AIM OF THE TASK: Every entry should be repeated exactly as written.

[RECORDS FOR PROCESSING]

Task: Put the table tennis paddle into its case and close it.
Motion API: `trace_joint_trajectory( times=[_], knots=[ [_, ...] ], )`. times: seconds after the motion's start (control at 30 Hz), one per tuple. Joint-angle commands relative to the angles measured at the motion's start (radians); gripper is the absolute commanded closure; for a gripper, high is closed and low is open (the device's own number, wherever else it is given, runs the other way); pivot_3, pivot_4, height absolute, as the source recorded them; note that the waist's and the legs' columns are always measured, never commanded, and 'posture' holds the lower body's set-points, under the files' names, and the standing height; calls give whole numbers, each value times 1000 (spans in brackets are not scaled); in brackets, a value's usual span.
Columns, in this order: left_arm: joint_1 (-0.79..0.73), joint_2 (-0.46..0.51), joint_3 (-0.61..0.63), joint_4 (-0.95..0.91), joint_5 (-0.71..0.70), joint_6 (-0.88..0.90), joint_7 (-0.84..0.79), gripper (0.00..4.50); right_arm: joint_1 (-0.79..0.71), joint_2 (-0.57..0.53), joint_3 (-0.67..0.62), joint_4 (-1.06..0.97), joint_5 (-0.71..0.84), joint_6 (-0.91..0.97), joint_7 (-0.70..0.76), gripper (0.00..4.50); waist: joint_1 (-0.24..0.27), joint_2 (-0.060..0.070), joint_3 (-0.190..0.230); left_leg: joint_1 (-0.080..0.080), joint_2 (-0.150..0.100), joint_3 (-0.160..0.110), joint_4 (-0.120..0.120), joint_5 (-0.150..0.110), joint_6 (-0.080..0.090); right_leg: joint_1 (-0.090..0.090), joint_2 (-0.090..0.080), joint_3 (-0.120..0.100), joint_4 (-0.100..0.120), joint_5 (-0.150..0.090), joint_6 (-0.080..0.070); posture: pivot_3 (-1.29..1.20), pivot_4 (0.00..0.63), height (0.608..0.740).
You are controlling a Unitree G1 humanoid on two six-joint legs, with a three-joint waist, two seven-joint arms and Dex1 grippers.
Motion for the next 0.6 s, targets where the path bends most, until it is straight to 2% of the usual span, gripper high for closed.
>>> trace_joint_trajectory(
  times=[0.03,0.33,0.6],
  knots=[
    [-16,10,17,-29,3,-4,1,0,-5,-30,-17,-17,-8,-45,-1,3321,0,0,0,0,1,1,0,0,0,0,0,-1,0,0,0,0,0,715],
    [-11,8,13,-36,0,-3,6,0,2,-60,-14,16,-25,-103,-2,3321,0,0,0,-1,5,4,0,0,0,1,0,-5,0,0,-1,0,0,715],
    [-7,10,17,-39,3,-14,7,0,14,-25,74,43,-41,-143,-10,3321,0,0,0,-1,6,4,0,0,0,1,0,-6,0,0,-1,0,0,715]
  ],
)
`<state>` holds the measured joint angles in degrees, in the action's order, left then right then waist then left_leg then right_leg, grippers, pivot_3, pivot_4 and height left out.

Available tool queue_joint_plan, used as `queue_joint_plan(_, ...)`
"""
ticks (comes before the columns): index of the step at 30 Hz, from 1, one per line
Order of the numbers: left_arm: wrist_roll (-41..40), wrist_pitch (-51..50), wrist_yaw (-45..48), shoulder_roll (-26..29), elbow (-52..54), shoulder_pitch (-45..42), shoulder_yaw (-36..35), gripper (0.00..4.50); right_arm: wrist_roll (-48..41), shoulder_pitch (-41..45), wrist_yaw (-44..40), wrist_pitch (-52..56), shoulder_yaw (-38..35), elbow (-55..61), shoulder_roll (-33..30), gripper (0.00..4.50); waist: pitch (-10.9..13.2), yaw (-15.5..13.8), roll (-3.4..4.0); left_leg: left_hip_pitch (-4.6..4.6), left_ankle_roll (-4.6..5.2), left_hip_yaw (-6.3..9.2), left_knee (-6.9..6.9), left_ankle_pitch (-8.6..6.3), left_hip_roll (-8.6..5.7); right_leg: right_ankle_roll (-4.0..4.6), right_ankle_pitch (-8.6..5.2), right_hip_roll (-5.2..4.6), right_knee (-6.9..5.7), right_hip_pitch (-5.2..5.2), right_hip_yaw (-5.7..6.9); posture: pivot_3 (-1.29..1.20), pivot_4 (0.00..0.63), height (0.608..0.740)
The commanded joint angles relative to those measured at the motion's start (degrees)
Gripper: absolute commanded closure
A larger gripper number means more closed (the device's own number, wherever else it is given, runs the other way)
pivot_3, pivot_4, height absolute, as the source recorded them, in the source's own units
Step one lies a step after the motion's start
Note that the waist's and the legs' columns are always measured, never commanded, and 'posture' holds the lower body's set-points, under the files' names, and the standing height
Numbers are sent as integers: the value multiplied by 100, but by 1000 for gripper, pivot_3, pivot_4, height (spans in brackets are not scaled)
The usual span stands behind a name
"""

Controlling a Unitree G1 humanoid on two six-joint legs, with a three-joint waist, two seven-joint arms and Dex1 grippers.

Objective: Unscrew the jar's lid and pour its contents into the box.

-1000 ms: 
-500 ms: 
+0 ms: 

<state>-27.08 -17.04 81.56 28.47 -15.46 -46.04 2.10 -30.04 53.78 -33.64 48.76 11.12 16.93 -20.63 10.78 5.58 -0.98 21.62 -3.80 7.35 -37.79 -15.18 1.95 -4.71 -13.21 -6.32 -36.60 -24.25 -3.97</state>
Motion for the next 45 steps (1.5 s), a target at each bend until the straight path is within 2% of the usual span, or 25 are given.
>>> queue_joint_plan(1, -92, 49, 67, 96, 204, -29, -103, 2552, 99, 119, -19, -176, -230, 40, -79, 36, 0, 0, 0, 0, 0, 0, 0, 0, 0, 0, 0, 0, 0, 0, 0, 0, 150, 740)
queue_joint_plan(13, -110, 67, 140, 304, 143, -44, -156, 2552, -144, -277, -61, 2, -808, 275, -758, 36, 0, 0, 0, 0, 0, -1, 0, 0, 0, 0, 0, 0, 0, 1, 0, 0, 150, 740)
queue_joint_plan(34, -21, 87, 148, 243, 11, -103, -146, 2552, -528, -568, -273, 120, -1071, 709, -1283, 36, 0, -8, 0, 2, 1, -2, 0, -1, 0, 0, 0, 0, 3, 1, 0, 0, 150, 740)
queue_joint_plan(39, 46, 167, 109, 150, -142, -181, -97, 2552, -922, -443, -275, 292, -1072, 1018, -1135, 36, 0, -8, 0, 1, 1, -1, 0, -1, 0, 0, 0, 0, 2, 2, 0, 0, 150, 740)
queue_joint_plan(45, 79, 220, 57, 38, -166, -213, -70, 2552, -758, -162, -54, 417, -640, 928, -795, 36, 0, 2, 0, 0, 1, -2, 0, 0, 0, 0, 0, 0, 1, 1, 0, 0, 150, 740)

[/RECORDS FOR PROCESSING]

ANSWER SPACE:
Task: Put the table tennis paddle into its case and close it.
Motion API: `trace_joint_trajectory( times=[_], knots=[ [_, ...] ], )`. times: seconds after the motion's start (control at 30 Hz), one per tuple. Joint-angle commands relative to the angles measured at the motion's start (radians); gripper is the absolute commanded closure; for a gripper, high is closed and low is open (the device's own number, wherever else it is given, runs the other way); pivot_3, pivot_4, height absolute, as the source recorded them; note that the waist's and the legs' columns are always measured, never commanded, and 'posture' holds the lower body's set-points, under the files' names, and the standing height; calls give whole numbers, each value times 1000 (spans in brackets are not scaled); in brackets, a value's usual span.
Columns, in this order: left_arm: joint_1 (-0.79..0.73), joint_2 (-0.46..0.51), joint_3 (-0.61..0.63), joint_4 (-0.95..0.91), joint_5 (-0.71..0.70), joint_6 (-0.88..0.90), joint_7 (-0.84..0.79), gripper (0.00..4.50); right_arm: joint_1 (-0.79..0.71), joint_2 (-0.57..0.53), joint_3 (-0.67..0.62), joint_4 (-1.06..0.97), joint_5 (-0.71..0.84), joint_6 (-0.91..0.97), joint_7 (-0.70..0.76), gripper (0.00..4.50); waist: joint_1 (-0.24..0.27), joint_2 (-0.060..0.070), joint_3 (-0.190..0.230); left_leg: joint_1 (-0.080..0.080), joint_2 (-0.150..0.100), joint_3 (-0.160..0.110), joint_4 (-0.120..0.120), joint_5 (-0.150..0.110), joint_6 (-0.080..0.090); right_leg: joint_1 (-0.090..0.090), joint_2 (-0.090..0.080), joint_3 (-0.120..0.100), joint_4 (-0.100..0.120), joint_5 (-0.150..0.090), joint_6 (-0.080..0.070); posture: pivot_3 (-1.29..1.20), pivot_4 (0.00..0.63), height (0.608..0.740).
You are controlling a Unitree G1 humanoid on two six-joint legs, with a three-joint waist, two seven-joint arms and Dex1 grippers.
Motion for the next 0.6 s, targets where the path bends most, until it is straight to 2% of the usual span, gripper high for closed.
>>> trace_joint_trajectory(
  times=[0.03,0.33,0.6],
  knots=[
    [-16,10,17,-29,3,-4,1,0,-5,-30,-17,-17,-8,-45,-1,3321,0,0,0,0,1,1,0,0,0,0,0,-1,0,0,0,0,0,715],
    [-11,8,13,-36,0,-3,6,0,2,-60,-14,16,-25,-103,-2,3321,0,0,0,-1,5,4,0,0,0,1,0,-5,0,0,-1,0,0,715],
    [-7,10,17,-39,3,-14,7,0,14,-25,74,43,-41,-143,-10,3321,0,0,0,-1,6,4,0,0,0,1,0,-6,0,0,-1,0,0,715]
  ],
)
`<state>` holds the measured joint angles in degrees, in the action's order, left then right then waist then left_leg then right_leg, grippers, pivot_3, pivot_4 and height left out.

Available tool queue_joint_plan, used as `queue_joint_plan(_, ...)`
"""
ticks (comes before the columns): index of the step at 30 Hz, from 1, one per line
Order of the numbers: left_arm: wrist_roll (-41..40), wrist_pitch (-51..50), wrist_yaw (-45..48), shoulder_roll (-26..29), elbow (-52..54), shoulder_pitch (-45..42), shoulder_yaw (-36..35), gripper (0.00..4.50); right_arm: wrist_roll (-48..41), shoulder_pitch (-41..45), wrist_yaw (-44..40), wrist_pitch (-52..56), shoulder_yaw (-38..35), elbow (-55..61), shoulder_roll (-33..30), gripper (0.00..4.50); waist: pitch (-10.9..13.2), yaw (-15.5..13.8), roll (-3.4..4.0); left_leg: left_hip_pitch (-4.6..4.6), left_ankle_roll (-4.6..5.2), left_hip_yaw (-6.3..9.2), left_knee (-6.9..6.9), left_ankle_pitch (-8.6..6.3), left_hip_roll (-8.6..5.7); right_leg: right_ankle_roll (-4.0..4.6), right_ankle_pitch (-8.6..5.2), right_hip_roll (-5.2..4.6), right_knee (-6.9..5.7), right_hip_pitch (-5.2..5.2), right_hip_yaw (-5.7..6.9); posture: pivot_3 (-1.29..1.20), pivot_4 (0.00..0.63), height (0.608..0.740)
The commanded joint angles relative to those measured at the motion's start (degrees)
Gripper: absolute commanded closure
A larger gripper number means more closed (the device's own number, wherever else it is given, runs the other way)
pivot_3, pivot_4, height absolute, as the source recorded them, in the source's own units
Step one lies a step after the motion's start
Note that the waist's and the legs' columns are always measured, never commanded, and 'posture' holds the lower body's set-points, under the files' names, and the standing height
Numbers are sent as integers: the value multiplied by 100, but by 1000 for gripper, pivot_3, pivot_4, height (spans in brackets are not scaled)
The usual span stands behind a name
"""

Controlling a Unitree G1 humanoid on two six-joint legs, with a three-joint waist, two seven-joint arms and Dex1 grippers.

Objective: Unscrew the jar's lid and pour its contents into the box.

-1000 ms: 
-500 ms: 
+0 ms: 

<state>-27.08 -17.04 81.56 28.47 -15.46 -46.04 2.10 -30.04 53.78 -33.64 48.76 11.12 16.93 -20.63 10.78 5.58 -0.98 21.62 -3.80 7.35 -37.79 -15.18 1.95 -4.71 -13.21 -6.32 -36.60 -24.25 -3.97</state>
Motion for the next 45 steps (1.5 s), a target at each bend until the straight path is within 2% of the usual span, or 25 are given.
>>> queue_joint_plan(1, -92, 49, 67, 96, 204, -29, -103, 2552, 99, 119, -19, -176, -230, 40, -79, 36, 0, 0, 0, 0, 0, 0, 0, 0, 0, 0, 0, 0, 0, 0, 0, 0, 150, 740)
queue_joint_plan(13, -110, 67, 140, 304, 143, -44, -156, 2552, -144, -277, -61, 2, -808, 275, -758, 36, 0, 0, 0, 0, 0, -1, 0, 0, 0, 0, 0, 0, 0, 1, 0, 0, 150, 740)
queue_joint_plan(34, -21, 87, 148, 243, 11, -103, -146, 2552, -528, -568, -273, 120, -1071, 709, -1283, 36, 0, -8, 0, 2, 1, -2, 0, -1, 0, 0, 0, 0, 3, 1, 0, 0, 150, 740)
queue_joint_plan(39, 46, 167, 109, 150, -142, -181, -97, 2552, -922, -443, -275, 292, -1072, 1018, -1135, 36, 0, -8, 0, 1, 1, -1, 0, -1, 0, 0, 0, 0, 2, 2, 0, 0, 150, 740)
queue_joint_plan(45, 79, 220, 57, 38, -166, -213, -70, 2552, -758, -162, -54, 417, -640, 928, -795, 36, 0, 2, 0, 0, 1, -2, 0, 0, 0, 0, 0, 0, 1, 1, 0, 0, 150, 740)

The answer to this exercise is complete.